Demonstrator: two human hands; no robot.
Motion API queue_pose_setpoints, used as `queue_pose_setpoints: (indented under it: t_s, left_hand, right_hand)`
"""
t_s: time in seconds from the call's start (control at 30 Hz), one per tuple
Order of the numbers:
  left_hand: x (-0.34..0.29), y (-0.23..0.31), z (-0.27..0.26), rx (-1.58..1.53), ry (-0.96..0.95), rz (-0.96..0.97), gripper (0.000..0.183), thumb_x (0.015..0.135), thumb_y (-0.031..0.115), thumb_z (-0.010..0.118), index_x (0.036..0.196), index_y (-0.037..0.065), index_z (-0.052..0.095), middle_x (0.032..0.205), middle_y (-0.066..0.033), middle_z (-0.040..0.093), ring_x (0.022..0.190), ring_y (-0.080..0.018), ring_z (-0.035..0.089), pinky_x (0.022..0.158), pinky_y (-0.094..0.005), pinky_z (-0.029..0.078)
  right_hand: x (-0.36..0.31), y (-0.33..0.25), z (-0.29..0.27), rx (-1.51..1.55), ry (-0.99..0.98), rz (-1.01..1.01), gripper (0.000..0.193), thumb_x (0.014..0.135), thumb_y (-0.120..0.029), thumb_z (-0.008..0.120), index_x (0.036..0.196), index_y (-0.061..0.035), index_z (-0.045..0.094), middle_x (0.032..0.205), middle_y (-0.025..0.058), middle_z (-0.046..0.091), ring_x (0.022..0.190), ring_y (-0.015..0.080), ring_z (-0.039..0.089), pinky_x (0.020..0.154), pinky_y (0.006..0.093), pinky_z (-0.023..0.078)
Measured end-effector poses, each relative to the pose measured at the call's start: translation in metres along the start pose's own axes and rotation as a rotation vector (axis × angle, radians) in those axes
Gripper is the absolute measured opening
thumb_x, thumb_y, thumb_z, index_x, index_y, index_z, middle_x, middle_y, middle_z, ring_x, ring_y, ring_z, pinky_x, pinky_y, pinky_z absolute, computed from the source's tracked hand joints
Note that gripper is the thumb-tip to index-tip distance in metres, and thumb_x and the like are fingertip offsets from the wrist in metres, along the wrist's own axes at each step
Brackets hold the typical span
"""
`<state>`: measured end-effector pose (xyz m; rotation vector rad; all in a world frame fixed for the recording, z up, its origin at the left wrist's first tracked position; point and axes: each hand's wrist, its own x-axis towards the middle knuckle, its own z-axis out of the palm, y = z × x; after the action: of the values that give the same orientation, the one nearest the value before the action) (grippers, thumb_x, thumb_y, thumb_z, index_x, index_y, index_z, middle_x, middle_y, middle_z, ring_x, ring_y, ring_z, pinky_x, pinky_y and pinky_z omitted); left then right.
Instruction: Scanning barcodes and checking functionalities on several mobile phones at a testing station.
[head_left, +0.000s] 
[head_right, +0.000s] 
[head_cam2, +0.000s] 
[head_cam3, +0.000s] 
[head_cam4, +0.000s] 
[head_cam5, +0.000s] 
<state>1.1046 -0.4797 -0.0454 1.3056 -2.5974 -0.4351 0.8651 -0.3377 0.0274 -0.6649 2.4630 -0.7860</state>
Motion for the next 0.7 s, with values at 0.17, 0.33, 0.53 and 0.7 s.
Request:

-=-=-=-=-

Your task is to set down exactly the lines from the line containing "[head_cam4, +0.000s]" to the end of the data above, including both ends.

**EXERCISE SOLUTION**.
[head_cam4, +0.000s] 
[head_cam5, +0.000s] 
<state>1.1046 -0.4797 -0.0454 1.3056 -2.5974 -0.4351 0.8651 -0.3377 0.0274 -0.6649 2.4630 -0.7860</state>
Motion for the next 0.7 s, with values at 0.17, 0.33, 0.53 and 0.7 s.
Request:

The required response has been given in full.